Task details
In the material below, find all lines with the string "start" and copy them.

■ ■ ■ ■

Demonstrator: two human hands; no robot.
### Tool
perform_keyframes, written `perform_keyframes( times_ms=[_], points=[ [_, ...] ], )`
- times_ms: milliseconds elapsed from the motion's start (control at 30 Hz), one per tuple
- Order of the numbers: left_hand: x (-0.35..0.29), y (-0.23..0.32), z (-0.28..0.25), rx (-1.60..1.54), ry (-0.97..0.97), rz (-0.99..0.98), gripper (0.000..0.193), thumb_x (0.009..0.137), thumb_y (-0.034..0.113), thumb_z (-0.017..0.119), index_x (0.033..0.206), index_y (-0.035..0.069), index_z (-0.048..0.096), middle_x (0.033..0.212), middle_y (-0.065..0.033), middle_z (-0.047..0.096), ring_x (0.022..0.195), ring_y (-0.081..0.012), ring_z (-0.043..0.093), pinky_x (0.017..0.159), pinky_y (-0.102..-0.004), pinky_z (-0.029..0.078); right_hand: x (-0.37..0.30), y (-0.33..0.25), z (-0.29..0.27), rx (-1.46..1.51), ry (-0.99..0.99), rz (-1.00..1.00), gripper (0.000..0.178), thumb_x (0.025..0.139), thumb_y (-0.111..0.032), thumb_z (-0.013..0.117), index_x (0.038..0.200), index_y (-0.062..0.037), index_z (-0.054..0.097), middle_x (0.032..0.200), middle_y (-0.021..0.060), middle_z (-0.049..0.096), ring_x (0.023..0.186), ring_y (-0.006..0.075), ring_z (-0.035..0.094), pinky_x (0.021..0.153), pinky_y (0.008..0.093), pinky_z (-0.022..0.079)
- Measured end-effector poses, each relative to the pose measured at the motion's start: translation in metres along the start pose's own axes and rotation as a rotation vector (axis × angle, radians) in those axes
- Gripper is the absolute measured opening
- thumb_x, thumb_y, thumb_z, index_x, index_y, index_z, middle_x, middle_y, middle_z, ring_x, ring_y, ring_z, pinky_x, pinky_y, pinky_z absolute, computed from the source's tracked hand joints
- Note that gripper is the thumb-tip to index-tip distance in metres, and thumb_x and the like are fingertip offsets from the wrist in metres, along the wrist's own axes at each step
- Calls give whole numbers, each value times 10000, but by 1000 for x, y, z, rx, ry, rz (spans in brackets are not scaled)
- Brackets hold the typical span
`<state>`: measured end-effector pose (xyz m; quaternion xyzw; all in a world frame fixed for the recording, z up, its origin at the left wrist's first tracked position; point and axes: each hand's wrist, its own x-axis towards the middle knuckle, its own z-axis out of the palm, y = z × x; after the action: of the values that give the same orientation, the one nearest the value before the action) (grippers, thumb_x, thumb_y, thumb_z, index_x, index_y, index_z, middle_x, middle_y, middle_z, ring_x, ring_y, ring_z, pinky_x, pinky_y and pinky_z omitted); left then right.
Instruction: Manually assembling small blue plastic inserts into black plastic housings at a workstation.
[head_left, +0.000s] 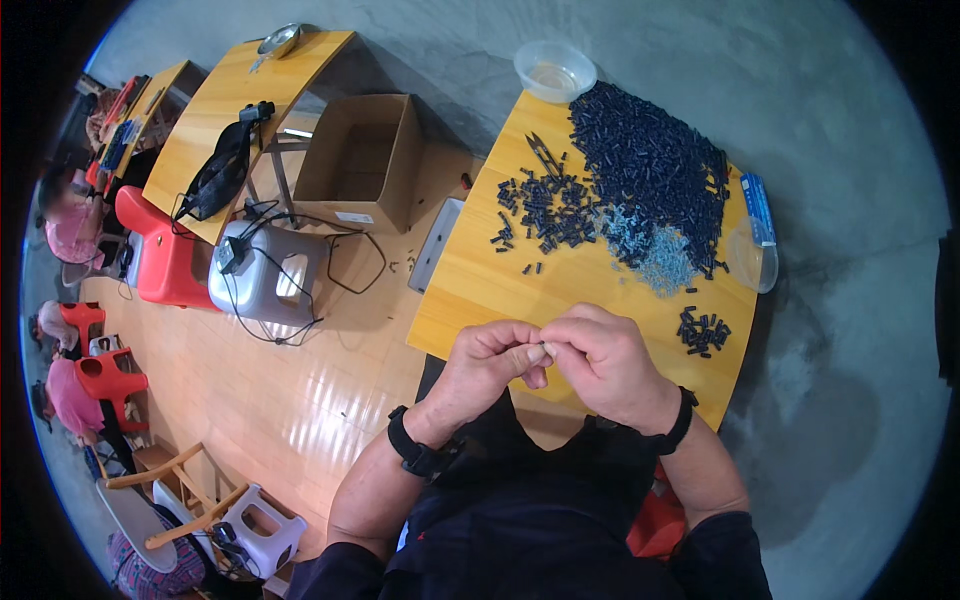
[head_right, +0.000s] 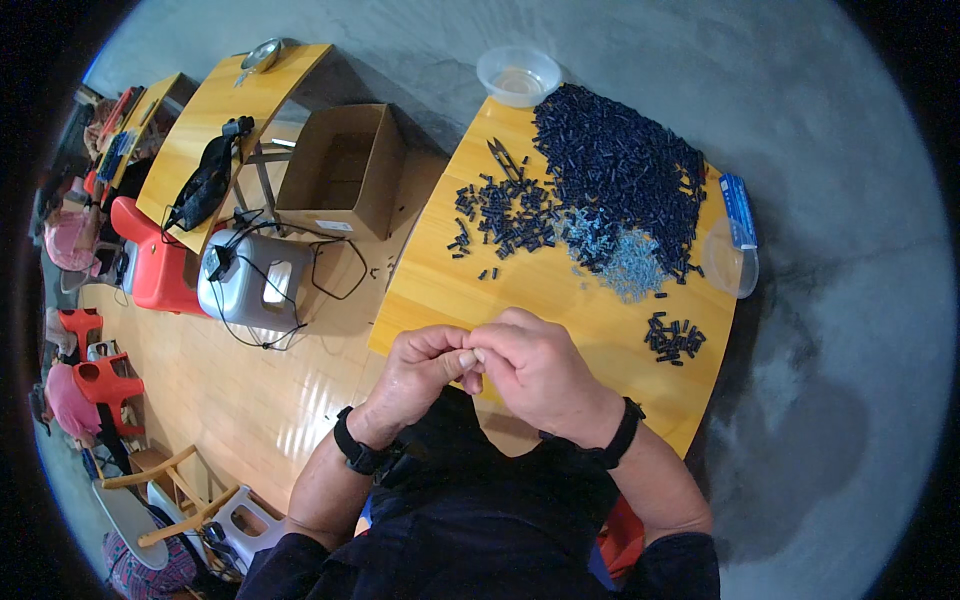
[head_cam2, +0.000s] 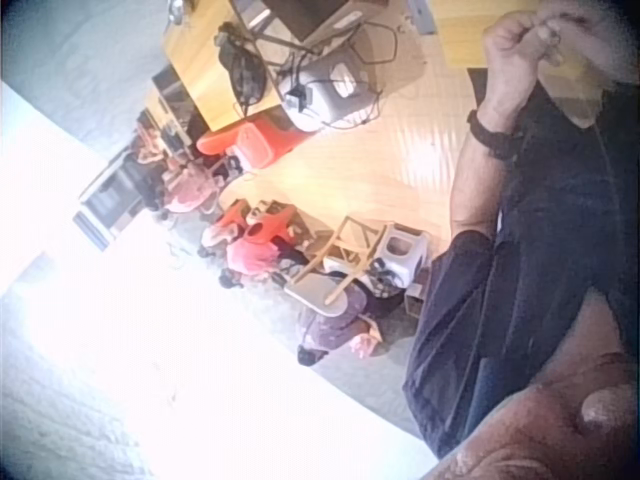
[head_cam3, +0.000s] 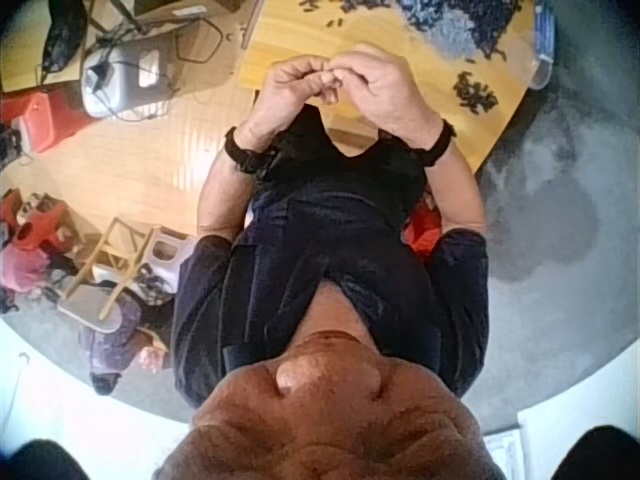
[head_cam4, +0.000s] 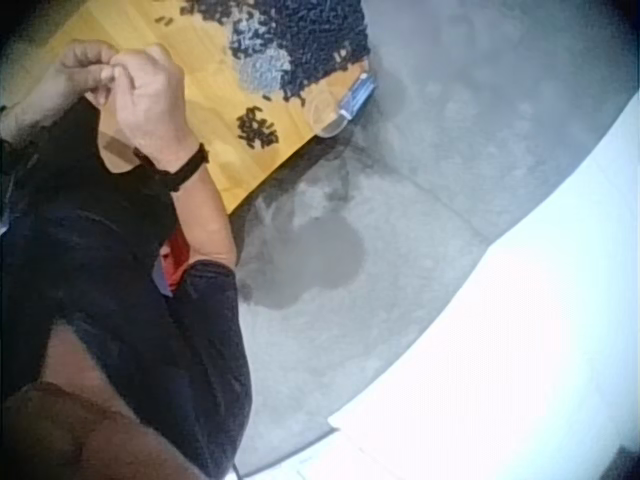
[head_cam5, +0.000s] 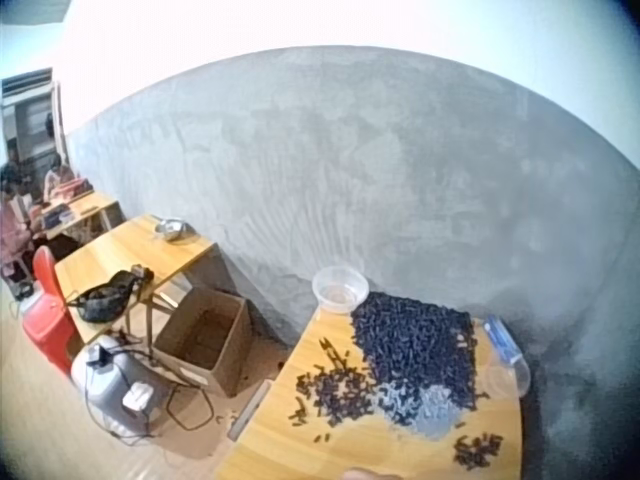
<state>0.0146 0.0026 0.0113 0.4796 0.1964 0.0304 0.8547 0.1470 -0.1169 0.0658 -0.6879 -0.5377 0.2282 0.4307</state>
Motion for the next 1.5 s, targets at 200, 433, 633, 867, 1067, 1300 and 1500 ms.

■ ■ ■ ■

Completed exercise
- times_ms: milliseconds elapsed from the motion's start (control at 30 Hz), one per tuple
- Measured end-effector poses, each relative to the pose measured at the motion's start: translation in metres along the start pose's own axes and rotation as a rotation vector (axis × angle, radians) in those axes

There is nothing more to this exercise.